Friday, February 4, 2011

Check, Please

Defenders of the 2nd Amendment to the Constitution must be watching the ongoing events in Egypt with lip-smacking satisfaction. When martial law was declared in Poland in 1981, and tanks were rolling in the streets of Warsaw, American gun owners insisted that such a thing could never succeed in the U.S. because of the abundance of guns. They also contended that no government would attempt such a thing with so many Americans exercising their right to bear arms.

Of course, they never explained exactly how a handgun was supposed to stop a tank or an armored personnel carrier full of soldiers with AK-47s. In fact, armed resistance - albeit with handguns - would probably provoke a violent and bloody reprisal, something that hasn't happened in Egypt largely because the people have chosen to engage in "peaceful" demonstrations.

But advocates of gun control in the U.S. have seen some significant setbacks in recent years that would seem to signal a retrenchment of the debate. The state of Arizona passed a law making it legal for anyone to wear a sidearm in public places like restaurants and bars. The coffee chain Starbucks even announced that, in states where such a law is in place, customers can feel free to enjoy their java with a loaded weapon strapped conspicuously to their hips.

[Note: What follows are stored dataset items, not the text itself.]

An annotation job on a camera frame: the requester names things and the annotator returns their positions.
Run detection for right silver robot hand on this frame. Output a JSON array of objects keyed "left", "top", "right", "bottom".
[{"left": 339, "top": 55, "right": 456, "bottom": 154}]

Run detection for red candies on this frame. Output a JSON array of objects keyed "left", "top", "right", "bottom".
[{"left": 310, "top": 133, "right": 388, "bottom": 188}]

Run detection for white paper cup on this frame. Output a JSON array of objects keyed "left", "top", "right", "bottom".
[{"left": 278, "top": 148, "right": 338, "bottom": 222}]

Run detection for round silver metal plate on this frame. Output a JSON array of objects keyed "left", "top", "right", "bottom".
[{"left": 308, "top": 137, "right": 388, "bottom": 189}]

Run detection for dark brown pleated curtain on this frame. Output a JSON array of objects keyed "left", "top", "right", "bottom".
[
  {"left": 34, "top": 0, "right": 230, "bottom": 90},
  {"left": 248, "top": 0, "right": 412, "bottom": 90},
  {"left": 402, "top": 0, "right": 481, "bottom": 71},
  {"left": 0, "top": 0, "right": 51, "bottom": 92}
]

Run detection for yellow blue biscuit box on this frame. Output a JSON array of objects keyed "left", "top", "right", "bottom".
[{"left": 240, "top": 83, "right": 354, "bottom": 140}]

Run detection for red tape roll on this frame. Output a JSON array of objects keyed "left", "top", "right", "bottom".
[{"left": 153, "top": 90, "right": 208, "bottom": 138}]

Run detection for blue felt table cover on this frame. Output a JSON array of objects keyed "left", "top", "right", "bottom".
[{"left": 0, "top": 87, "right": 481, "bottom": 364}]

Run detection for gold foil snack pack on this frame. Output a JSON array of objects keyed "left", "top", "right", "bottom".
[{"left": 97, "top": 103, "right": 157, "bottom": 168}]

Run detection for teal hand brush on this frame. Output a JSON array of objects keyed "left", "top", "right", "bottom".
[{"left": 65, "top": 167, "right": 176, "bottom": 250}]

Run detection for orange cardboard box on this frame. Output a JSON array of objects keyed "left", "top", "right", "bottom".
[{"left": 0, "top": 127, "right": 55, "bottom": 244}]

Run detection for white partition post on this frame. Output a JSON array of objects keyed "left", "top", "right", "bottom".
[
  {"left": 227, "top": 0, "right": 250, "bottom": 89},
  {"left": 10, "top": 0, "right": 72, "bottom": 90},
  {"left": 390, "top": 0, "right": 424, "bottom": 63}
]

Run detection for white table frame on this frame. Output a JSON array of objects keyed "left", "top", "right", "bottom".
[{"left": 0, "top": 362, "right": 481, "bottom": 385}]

Incidents like the recent shooting in Tucson caused another call for stricter gun control. But gun owners argue that if everyone at the scene of the incident had been armed, the shooting spree would either have never occurred or it would have ended quickly with the attacker himself being shot. And this is a relatively small price to pay, they argue, for their safety: that everyone should be prepared - and equipped - to defend his own life by taking another's.

But sensible people quite naturally see such a prospect as nightmarish, or something out of a Hollywood movie. And never mind the Freudian interpretation of male inadequacy being buttressed by a gun. But how can gun owners possibly consider eating or drinking in any establishment in which they felt it was necessary to arm themselves? If I were to discover, on entering such a restaurant or bar, that there were people inside wearing sidearms, I would unhesitatingly depart. A good steak and a draught beer are not worth the risk of getting caught in the crossfire.